Once you reach the line containing "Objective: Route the" in the data below, restate each line word for word up to and including the one containing "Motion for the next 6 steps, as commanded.".

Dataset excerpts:
= Beginning of Section =
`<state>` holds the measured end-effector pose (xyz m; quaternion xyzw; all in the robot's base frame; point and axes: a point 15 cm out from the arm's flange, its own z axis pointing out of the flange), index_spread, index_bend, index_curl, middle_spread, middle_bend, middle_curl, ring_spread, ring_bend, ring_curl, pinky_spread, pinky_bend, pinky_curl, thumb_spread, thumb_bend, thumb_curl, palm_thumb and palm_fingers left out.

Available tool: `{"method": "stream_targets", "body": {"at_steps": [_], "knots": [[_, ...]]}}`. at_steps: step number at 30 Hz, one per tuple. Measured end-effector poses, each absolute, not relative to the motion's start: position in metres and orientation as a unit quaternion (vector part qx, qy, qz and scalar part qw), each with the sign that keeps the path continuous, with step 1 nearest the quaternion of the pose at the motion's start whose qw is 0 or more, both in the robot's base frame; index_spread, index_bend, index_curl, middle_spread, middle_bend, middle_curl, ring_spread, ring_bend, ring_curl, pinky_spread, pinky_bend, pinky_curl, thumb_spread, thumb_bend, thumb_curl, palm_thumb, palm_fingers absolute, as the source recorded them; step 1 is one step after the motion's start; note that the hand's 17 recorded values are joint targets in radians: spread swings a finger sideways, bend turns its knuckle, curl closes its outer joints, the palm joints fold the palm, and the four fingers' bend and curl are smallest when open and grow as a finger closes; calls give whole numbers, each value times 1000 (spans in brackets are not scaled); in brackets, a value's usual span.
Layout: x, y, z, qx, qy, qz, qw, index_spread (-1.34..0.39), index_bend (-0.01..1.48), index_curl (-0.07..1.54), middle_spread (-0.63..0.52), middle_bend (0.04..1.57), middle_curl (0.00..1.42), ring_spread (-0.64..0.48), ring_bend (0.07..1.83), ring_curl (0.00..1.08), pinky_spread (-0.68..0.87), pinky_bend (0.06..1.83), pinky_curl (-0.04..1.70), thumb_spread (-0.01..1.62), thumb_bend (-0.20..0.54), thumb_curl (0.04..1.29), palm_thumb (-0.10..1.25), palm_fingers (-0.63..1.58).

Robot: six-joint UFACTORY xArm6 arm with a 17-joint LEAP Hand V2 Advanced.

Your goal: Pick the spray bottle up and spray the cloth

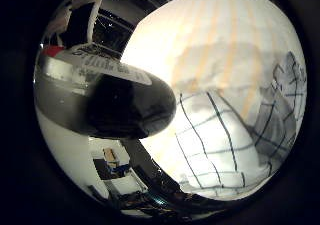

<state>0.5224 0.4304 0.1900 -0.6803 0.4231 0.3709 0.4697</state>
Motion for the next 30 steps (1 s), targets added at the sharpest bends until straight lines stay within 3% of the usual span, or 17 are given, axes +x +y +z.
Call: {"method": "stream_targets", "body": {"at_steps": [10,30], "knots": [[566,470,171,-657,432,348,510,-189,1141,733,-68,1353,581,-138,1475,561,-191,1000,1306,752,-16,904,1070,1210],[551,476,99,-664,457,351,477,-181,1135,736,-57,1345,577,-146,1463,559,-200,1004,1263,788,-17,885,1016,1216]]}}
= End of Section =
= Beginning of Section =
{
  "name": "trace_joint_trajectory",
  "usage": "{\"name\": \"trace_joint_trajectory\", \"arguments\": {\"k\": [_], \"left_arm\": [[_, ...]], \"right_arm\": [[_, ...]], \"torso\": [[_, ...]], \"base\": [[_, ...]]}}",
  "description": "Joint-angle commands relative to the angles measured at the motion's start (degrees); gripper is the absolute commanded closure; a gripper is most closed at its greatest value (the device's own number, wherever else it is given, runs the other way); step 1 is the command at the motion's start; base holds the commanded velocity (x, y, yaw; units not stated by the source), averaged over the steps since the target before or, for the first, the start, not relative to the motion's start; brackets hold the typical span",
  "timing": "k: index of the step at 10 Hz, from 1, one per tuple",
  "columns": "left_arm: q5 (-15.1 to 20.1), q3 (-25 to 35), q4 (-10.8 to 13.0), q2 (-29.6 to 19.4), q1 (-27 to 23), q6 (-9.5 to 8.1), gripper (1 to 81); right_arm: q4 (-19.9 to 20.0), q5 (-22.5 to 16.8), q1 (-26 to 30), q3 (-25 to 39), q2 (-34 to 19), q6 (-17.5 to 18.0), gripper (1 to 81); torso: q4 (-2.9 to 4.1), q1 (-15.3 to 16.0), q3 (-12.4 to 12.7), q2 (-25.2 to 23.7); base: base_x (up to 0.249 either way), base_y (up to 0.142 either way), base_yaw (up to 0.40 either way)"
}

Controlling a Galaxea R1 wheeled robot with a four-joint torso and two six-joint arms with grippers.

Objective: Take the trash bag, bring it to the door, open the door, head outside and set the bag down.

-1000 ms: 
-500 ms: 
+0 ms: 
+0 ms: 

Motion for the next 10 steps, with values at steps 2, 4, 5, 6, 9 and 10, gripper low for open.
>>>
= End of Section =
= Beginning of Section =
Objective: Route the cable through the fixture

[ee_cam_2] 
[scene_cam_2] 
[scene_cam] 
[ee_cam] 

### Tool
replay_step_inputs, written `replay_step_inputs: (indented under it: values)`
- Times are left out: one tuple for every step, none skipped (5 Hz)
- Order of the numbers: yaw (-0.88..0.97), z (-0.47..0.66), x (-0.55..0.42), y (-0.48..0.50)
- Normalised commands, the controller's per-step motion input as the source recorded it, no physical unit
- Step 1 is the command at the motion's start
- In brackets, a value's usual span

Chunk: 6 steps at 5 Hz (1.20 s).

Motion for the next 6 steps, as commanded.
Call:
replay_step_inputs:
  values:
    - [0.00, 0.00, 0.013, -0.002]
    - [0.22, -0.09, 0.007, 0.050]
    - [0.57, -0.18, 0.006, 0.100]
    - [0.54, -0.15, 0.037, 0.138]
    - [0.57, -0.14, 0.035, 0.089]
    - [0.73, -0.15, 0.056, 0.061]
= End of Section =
Worked solution.
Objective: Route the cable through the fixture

[ee_cam_2] 
[scene_cam_2] 
[scene_cam] 
[ee_cam] 

### Tool
replay_step_inputs, written `replay_step_inputs: (indented under it: values)`
- Times are left out: one tuple for every step, none skipped (5 Hz)
- Order of the numbers: yaw (-0.88..0.97), z (-0.47..0.66), x (-0.55..0.42), y (-0.48..0.50)
- Normalised commands, the controller's per-step motion input as the source recorded it, no physical unit
- Step 1 is the command at the motion's start
- In brackets, a value's usual span

Chunk: 6 steps at 5 Hz (1.20 s).

Motion for the next 6 steps, as commanded.

Output for this exercise is now complete.